Imported data lives under the locmds schema.

Data Model Diagram

LOC data model

  • SVG file

  • PlantUML source

Import Steps

The import is controlled by the following DVC steps:

schemas/loc-mds-schema.dvc

Run loc-mds-schema.sql to set up the base schema.

import/loc-mds-books.dvc

Import raw MARC data from data/loc-books/.

import/loc-mds-extract-isbns.dvc

Parse ISBNs from LOC ISBN records.

index/loc-mds-index-books.dvc

Run loc-mds-index-books.sql to index the book data and extract tables.

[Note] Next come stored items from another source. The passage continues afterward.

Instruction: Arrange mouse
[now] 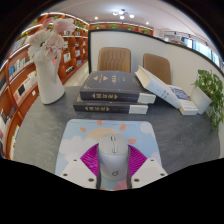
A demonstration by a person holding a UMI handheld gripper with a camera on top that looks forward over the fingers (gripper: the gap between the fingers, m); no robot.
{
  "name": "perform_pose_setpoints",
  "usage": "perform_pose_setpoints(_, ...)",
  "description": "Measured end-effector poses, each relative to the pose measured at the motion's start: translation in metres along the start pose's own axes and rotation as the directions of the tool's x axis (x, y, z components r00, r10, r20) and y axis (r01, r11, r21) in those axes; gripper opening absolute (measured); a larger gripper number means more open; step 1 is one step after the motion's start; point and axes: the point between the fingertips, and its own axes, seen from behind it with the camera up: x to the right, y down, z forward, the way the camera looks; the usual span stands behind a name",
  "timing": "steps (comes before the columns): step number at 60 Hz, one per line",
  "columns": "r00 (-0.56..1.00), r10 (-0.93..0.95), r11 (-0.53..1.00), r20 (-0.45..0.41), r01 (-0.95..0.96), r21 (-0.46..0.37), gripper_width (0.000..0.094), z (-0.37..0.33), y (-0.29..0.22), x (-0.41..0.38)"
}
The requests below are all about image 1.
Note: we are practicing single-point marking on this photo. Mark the green plant in white pot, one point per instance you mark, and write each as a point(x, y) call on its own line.
point(210, 88)

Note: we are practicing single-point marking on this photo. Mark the pastel printed mouse pad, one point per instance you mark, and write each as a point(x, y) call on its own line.
point(78, 135)

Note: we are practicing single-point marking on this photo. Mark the ceiling chandelier lamp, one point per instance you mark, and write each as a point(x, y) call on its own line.
point(122, 14)

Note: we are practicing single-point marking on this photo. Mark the thick white book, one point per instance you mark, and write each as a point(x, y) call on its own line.
point(156, 86)

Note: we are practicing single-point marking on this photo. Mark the tan upholstered chair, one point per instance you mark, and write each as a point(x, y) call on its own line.
point(114, 60)
point(157, 68)

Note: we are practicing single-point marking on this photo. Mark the dark hardcover book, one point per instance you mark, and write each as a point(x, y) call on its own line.
point(106, 108)
point(111, 83)

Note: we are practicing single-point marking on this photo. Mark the white vase with pink flowers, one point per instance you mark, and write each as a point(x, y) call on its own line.
point(50, 83)

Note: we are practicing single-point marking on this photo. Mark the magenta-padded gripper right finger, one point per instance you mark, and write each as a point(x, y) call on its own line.
point(148, 171)

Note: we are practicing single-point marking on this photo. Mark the orange bookshelf unit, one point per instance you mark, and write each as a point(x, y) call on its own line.
point(20, 76)

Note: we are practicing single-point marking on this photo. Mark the white computer mouse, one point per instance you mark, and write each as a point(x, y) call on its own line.
point(113, 161)

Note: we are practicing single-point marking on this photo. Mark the white book with blue cover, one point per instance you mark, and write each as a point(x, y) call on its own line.
point(186, 100)

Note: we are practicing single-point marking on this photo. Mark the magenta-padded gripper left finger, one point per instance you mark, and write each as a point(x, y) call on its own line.
point(78, 171)

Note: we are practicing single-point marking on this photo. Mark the window with blue frame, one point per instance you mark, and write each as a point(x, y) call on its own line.
point(203, 50)

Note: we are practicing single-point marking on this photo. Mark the recessed ceiling lights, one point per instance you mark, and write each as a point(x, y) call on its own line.
point(96, 17)

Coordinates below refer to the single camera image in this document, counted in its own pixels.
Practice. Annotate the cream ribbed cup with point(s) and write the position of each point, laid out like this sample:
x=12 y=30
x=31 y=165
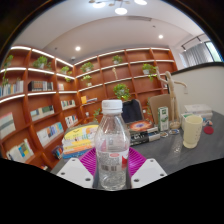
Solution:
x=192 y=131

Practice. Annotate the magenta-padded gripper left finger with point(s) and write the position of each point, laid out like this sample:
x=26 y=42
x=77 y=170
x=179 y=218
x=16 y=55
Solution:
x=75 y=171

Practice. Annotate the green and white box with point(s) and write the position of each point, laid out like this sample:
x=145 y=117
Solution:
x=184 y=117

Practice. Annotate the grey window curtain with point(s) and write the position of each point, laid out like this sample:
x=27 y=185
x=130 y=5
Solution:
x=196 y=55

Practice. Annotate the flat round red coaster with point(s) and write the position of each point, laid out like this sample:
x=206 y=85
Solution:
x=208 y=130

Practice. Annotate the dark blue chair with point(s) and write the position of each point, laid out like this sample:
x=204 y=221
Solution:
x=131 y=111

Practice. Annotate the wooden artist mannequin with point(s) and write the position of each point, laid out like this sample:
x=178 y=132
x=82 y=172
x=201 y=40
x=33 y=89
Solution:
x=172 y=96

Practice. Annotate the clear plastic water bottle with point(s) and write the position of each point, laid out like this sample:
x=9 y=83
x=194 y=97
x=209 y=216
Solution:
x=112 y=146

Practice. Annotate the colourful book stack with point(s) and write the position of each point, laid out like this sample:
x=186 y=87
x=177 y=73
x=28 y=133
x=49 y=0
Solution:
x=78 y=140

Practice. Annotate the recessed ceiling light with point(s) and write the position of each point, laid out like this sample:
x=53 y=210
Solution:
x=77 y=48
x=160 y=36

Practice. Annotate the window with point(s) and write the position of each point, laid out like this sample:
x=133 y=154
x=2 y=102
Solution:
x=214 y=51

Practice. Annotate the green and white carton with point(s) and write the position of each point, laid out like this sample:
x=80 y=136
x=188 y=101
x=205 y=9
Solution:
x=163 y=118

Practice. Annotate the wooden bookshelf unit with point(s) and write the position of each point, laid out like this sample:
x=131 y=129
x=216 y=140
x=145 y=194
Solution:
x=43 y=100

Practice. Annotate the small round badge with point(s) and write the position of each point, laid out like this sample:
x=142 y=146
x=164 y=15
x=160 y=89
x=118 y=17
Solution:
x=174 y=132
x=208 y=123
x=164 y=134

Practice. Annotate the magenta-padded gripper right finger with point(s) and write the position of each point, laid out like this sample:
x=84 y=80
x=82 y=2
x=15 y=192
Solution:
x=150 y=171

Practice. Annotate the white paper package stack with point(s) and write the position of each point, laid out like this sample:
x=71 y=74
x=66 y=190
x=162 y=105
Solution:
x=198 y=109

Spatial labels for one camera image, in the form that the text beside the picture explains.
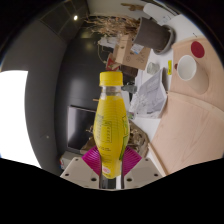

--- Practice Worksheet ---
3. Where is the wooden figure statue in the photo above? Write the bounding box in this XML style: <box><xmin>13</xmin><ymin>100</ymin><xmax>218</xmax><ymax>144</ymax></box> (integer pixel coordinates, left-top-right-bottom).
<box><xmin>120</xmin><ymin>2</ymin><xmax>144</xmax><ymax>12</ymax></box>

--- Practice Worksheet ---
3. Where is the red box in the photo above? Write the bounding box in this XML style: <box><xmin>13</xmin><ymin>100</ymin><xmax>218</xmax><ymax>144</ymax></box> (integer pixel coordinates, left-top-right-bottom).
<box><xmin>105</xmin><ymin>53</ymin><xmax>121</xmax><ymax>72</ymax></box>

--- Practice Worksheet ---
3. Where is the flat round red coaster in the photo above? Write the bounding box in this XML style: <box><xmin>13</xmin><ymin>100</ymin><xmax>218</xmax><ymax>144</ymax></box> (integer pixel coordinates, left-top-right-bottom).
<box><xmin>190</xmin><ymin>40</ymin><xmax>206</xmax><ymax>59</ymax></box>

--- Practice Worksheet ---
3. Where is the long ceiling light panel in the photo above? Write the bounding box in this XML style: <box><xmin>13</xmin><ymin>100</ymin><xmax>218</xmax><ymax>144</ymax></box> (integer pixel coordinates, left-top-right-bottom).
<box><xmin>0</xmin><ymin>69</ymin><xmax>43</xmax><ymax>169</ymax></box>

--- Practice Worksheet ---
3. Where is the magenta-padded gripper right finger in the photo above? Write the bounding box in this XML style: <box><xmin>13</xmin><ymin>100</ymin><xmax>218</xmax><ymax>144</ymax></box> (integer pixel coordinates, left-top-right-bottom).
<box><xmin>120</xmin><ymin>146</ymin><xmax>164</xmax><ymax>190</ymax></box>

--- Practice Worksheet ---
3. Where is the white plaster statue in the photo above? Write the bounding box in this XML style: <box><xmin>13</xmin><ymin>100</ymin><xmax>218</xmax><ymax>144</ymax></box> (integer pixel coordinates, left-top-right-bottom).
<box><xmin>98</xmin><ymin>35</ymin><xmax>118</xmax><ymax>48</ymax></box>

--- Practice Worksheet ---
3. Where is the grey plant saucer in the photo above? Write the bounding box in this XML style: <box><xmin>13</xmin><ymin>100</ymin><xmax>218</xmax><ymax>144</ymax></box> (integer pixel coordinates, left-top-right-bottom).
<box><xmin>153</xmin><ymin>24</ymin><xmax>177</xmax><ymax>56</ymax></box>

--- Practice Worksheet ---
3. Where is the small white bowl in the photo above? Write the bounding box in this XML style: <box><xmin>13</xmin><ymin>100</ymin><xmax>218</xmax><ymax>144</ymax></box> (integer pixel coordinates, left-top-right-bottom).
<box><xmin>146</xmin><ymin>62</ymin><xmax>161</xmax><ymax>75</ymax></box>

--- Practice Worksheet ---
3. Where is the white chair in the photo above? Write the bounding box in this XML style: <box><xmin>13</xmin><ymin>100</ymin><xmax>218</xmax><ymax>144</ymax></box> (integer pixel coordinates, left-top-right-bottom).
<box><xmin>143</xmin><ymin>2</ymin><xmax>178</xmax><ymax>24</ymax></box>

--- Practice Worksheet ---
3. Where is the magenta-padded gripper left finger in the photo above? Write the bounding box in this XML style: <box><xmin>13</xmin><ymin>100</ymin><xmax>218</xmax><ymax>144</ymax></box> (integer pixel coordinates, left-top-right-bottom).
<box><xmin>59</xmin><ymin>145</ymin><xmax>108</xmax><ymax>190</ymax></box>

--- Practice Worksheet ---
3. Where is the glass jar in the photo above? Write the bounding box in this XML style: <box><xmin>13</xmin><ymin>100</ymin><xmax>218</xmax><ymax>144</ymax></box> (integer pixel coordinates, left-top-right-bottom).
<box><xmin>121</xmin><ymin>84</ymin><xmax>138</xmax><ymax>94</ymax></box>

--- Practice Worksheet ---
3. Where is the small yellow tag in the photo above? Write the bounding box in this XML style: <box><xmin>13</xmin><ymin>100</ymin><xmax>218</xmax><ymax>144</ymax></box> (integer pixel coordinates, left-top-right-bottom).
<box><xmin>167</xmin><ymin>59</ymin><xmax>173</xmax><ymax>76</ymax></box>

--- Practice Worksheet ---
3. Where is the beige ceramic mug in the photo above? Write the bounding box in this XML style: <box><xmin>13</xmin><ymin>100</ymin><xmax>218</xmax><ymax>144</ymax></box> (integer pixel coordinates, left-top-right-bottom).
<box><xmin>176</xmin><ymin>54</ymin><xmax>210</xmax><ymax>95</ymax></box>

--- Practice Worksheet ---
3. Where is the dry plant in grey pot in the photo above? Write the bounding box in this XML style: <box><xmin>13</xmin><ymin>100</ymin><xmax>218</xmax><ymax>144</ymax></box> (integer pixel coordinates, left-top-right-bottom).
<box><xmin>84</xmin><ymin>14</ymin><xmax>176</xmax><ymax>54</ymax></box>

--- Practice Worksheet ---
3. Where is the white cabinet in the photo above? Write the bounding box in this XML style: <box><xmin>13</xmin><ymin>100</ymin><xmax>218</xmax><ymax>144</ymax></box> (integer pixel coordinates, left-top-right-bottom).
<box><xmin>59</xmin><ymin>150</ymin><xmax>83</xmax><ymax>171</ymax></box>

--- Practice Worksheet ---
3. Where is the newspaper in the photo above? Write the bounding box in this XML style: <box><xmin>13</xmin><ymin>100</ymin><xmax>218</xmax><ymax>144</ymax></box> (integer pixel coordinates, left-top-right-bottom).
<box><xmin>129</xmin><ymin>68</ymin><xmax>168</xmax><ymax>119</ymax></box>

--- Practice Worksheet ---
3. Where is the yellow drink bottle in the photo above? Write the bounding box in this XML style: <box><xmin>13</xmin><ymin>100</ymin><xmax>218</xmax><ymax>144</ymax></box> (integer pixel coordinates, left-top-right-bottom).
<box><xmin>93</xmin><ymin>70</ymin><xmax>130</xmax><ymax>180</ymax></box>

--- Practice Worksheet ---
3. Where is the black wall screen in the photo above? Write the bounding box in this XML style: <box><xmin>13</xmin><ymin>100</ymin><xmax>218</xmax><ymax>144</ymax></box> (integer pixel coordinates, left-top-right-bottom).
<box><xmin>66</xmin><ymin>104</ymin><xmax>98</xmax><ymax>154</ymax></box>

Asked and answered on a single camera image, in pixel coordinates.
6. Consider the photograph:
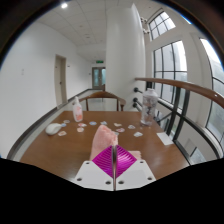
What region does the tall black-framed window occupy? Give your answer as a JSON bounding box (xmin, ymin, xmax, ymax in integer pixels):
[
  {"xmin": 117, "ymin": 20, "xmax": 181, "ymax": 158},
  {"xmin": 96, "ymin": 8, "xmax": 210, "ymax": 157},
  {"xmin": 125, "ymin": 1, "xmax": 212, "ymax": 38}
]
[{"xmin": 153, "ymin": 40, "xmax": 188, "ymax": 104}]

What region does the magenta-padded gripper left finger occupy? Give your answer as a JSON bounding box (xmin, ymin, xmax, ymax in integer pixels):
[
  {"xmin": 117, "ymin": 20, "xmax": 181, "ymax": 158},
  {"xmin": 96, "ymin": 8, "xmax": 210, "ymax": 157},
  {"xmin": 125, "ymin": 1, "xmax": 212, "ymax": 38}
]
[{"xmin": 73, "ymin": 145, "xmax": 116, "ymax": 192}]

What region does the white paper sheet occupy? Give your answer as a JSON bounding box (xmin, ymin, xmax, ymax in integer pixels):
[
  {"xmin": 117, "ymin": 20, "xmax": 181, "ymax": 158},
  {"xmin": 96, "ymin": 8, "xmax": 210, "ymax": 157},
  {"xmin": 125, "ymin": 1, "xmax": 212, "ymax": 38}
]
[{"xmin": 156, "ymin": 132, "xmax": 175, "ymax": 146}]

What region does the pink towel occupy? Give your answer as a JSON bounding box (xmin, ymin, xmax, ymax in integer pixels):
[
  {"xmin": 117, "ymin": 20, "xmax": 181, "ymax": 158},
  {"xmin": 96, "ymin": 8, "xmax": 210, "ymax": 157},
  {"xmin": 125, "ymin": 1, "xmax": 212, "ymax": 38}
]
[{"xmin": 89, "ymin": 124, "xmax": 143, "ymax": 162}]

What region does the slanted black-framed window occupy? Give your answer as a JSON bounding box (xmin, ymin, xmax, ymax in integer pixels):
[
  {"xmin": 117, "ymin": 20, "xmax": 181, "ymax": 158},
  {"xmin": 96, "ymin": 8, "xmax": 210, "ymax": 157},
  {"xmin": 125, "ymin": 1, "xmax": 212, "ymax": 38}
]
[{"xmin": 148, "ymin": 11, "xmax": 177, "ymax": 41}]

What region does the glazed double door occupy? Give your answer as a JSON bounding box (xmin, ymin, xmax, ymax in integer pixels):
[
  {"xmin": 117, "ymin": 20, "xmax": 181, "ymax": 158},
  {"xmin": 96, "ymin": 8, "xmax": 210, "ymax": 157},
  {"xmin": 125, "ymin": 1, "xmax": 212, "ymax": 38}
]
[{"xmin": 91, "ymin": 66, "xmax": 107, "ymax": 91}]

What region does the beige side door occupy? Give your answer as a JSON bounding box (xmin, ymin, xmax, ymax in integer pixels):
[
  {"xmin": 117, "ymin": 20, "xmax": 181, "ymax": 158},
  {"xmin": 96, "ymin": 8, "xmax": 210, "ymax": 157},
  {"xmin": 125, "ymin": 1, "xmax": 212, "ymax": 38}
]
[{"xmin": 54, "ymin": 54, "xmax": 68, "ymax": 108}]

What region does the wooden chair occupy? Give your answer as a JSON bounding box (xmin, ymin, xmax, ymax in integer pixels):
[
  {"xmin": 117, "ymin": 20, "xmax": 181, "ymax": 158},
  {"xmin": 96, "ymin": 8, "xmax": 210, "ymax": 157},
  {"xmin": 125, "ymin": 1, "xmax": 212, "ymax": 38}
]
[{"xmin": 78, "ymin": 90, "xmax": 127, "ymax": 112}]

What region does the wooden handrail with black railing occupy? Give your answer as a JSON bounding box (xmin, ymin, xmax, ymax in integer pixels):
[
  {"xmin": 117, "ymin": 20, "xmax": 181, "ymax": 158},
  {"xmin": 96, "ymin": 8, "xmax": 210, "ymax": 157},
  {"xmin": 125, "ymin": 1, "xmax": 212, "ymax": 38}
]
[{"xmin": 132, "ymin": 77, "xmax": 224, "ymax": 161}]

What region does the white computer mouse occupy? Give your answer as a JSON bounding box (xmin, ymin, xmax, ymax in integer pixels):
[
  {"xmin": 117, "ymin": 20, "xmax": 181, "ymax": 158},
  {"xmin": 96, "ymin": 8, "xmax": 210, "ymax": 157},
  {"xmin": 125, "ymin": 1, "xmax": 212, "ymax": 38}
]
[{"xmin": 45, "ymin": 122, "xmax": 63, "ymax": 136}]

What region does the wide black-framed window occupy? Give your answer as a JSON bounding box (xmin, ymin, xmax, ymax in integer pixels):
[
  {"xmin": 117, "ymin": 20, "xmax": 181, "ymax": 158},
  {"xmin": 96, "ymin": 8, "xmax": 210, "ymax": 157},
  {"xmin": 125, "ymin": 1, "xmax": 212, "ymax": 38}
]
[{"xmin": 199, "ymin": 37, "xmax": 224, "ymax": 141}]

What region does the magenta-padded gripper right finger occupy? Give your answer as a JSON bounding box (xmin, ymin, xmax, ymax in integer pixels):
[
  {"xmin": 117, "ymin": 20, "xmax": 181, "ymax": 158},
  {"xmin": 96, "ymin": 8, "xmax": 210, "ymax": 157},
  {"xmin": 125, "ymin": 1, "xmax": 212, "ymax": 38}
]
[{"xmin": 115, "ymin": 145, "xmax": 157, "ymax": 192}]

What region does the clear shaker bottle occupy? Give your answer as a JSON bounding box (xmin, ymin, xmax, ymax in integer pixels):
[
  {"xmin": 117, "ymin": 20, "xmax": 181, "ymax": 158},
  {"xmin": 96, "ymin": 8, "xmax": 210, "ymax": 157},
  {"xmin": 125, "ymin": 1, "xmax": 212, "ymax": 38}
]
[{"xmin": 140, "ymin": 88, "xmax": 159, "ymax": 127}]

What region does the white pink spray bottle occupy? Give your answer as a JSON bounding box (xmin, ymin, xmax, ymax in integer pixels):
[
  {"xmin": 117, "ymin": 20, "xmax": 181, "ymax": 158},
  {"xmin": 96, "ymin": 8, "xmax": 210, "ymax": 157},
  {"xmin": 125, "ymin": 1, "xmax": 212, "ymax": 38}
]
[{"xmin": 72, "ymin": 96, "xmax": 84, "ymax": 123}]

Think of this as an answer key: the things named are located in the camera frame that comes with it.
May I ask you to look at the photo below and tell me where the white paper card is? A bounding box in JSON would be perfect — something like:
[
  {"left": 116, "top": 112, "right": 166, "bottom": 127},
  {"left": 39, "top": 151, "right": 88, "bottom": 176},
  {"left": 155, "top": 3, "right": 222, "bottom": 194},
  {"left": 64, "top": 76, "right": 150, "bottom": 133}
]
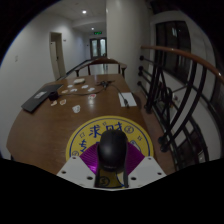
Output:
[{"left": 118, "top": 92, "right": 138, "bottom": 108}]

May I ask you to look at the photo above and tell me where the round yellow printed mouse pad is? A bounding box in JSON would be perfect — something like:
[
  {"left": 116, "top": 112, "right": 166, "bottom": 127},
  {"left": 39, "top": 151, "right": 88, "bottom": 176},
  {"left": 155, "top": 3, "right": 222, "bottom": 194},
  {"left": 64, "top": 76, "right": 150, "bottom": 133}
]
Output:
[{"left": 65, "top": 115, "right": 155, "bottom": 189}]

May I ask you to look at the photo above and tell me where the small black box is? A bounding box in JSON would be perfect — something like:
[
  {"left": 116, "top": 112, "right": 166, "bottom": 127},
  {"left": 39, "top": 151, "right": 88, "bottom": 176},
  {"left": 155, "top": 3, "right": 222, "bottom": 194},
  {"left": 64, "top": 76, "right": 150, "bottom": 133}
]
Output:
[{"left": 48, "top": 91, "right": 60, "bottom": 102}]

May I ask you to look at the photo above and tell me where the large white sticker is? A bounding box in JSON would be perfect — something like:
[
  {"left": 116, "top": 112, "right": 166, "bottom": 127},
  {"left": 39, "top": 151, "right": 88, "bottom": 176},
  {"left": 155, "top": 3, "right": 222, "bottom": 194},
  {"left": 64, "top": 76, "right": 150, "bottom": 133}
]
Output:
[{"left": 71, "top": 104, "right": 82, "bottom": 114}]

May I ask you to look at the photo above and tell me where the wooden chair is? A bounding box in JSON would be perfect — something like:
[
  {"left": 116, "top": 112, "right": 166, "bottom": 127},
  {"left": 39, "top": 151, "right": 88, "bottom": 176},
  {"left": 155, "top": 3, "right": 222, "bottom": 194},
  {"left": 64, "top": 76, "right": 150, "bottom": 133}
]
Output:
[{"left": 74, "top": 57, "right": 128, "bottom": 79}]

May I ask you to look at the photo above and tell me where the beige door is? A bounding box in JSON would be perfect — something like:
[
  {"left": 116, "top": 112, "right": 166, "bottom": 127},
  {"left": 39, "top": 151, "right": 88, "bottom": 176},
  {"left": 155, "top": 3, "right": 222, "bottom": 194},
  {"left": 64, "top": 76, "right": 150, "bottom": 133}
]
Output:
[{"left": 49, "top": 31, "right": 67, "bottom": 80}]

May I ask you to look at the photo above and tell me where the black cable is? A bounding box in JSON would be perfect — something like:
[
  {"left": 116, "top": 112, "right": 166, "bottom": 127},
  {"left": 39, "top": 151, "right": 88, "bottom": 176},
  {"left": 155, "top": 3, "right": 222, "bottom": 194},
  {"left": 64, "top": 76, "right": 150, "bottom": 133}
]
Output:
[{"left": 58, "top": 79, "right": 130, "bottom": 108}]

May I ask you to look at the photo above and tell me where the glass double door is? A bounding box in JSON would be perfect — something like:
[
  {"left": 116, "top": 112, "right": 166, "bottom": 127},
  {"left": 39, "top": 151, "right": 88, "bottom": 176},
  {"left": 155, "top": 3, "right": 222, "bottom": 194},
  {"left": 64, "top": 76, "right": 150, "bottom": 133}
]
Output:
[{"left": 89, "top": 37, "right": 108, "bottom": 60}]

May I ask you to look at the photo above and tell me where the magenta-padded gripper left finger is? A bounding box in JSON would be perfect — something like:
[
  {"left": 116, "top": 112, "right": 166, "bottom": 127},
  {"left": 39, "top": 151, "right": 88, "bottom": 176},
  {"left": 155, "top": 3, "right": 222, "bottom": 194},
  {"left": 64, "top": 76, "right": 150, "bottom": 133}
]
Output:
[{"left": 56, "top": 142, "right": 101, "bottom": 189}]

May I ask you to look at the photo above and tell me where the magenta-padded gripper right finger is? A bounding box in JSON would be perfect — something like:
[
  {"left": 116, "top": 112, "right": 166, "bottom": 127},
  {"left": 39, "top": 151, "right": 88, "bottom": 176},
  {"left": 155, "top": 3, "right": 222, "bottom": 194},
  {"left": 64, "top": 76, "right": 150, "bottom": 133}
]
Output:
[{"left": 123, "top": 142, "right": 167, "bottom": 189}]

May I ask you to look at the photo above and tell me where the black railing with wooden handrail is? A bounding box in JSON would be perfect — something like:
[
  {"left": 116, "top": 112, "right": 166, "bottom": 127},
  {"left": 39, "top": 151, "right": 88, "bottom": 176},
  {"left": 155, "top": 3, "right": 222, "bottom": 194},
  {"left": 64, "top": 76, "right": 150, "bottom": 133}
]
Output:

index/loc-mds-book-info.dvc

Run loc-mds-book-info.sql to extract additional book data into tables.

Raw Book Data

The locmds.book_marc_fields table contains the raw data imported from the MARC files, as MARC fields. The LOC book data follows the MARC 21 Bibliographic Data format; the various tags, field codes, and indicators are defined there. This table is not terribly useful on its own, but it is the source from which the other tables are derived.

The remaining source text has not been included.